Parkinson’s Disease (PD) is a chronic, progressive neurological disorder with significant clinical and economic impacts globally. Early and accurate prediction remains challenging with traditional diagnostic methods due to subjectivity, delayed diagnosis, and variability. Machine Learning (ML) approaches offer potential solutions, yet their clinical adoption is hindered by limited interpretability. This study aimed to develop an interpretable ML model for early and accurate PD prediction using comprehensive multimodal datasets and Explainable Artificial Intelligence (XAI) techniques.

Methods

The study applied five ML algorithms: Support Vector Machine (SVM), K-Nearest Neighbors (KNN), Logistic Regression (LR), Random Forest (RF), XGBoost, and a stacked ensemble method to a publicly available dataset (n = 2105) from Kaggle.

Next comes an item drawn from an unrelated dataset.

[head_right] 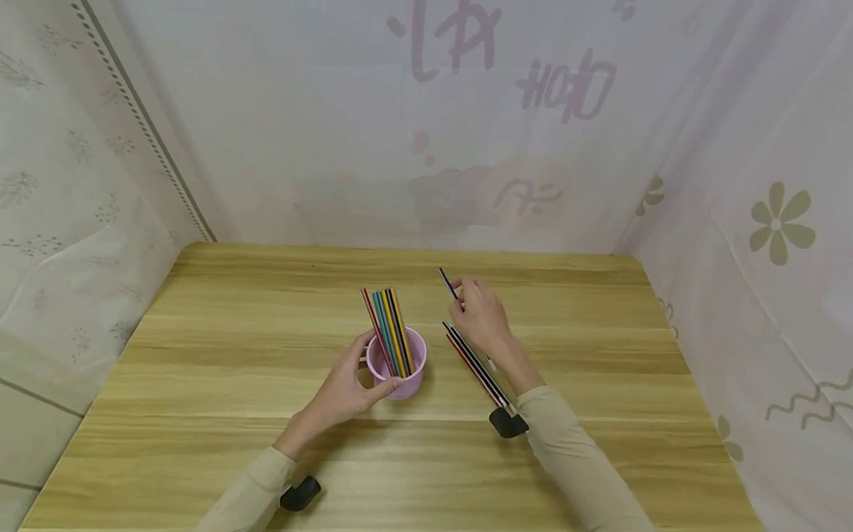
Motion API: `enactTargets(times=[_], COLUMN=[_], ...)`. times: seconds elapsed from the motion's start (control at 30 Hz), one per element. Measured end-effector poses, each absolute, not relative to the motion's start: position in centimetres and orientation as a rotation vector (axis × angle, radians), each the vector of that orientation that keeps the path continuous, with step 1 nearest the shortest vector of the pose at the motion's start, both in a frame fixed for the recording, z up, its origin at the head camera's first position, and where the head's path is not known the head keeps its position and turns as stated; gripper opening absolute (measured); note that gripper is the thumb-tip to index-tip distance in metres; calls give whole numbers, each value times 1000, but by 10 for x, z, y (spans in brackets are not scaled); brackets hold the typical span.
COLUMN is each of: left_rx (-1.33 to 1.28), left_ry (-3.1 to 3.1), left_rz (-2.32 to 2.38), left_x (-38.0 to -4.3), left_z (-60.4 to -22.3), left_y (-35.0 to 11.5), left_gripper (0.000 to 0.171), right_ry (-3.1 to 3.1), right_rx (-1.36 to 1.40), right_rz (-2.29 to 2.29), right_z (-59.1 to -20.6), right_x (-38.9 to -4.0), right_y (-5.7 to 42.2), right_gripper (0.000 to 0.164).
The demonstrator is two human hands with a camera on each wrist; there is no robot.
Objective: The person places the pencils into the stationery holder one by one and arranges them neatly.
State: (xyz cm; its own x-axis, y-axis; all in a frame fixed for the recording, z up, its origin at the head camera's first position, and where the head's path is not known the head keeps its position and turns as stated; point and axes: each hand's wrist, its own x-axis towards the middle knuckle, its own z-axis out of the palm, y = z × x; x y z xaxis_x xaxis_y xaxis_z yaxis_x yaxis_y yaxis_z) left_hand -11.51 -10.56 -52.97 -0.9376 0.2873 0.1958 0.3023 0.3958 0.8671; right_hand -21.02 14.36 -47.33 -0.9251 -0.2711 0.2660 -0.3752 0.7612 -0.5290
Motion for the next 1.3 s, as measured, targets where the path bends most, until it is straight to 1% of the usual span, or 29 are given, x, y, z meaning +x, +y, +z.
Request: enactTargets(times=[0.5, 0.77, 0.97, 1.3], left_rx=[-586, -559, -561, -564], left_ry=[-2575, -2584, -2576, -2577], left_rz=[-1611, -1637, -1642, -1651], left_x=[-114, -116, -116, -116], left_z=[-533, -532, -533, -533], left_y=[-106, -106, -106, -106], left_gripper=[91, 90, 90, 91], right_ry=[-2486, -2399, -2329, -2364], right_rx=[588, 574, 613, 673], right_rz=[1160, 1375, 1475, 1510], right_z=[-422, -405, -407, -431], right_x=[-191, -184, -182, -174], right_y=[112, 89, 74, 55], right_gripper=[31, 31, 31, 31])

Data encompassed demographic, medical history, lifestyle, clinical symptoms, cognitive, and functional assessments with specific inclusion/exclusion criteria applied. Preprocessing involved normalization, Synthetic Minority Oversampling Technique (SMOTE), and Sequential Backward Elimination (SBE) for feature selection. Model performance was evaluated via accuracy, precision, recall, F1-score, and Area Under Curve (AUC). The best-performing model (RF with feature selection) was interpreted using SHAP and LIME methods.

Results

Random Forest combined with Backward Elimination Feature Selection achieved the highest predictive accuracy (93 %), precision (93 %), recall (93 %), F1-score (93 %), and AUC (0.97). SHAP and LIME analyses indicated UPDRS scores, cognitive impairment, functional assessment, and motor symptoms as primary predictors, enhancing clinical interpretability.

Conclusion

The study demonstrated the effectiveness of an interpretable RF model for accurate PD prediction. Integration of ML and XAI significantly improves clinical decision-making, diagnosis timing, and personalized patient care.

查看原文本刊更多论文

帕金森病预测的可解释人工智能：具有可解释模型的机器学习方法

帕金森病（PD）是一种慢性进行性神经系统疾病，在全球范围内具有重要的临床和经济影响。由于主观性、延迟诊断和可变性，传统诊断方法的早期和准确预测仍然具有挑战性。机器学习（ML）方法提供了潜在的解决方案，但其临床应用受到有限的可解释性的阻碍。本研究旨在利用综合多模态数据集和可解释人工智能（XAI）技术，开发一个可解释的ML模型，用于PD的早期和准确预测。方法采用支持向量机（SVM）、k近邻（KNN）、逻辑回归（LR）、随机森林（RF）、XGBoost和堆叠集成方法等5种机器学习算法对Kaggle公开数据集（n = 2105）进行分析。数据包括人口统计学、病史、生活方式、临床症状、认知和功能评估，并采用了特定的纳入/排除标准。预处理包括归一化、合成少数过采样技术（SMOTE）和序列反向消除（SBE）进行特征选择。通过准确性、精密度、召回率、f1评分和曲线下面积（AUC）来评估模型的性能。使用SHAP和LIME方法解释表现最佳的模型（带特征选择的RF）。结果随机森林结合后向消除特征选择的预测准确率最高（93%），准确率最高（93%），召回率最高（93%），f1得分最高（93%），AUC最高（0.97）。SHAP和LIME分析表明，UPDRS评分、认知障碍、功能评估和运动症状是主要预测因素，增强了临床可解释性。结论该研究证明了可解释的射频模型对PD的准确预测的有效性。ML和XAI的集成显著改善了临床决策、诊断时机和个性化患者护理。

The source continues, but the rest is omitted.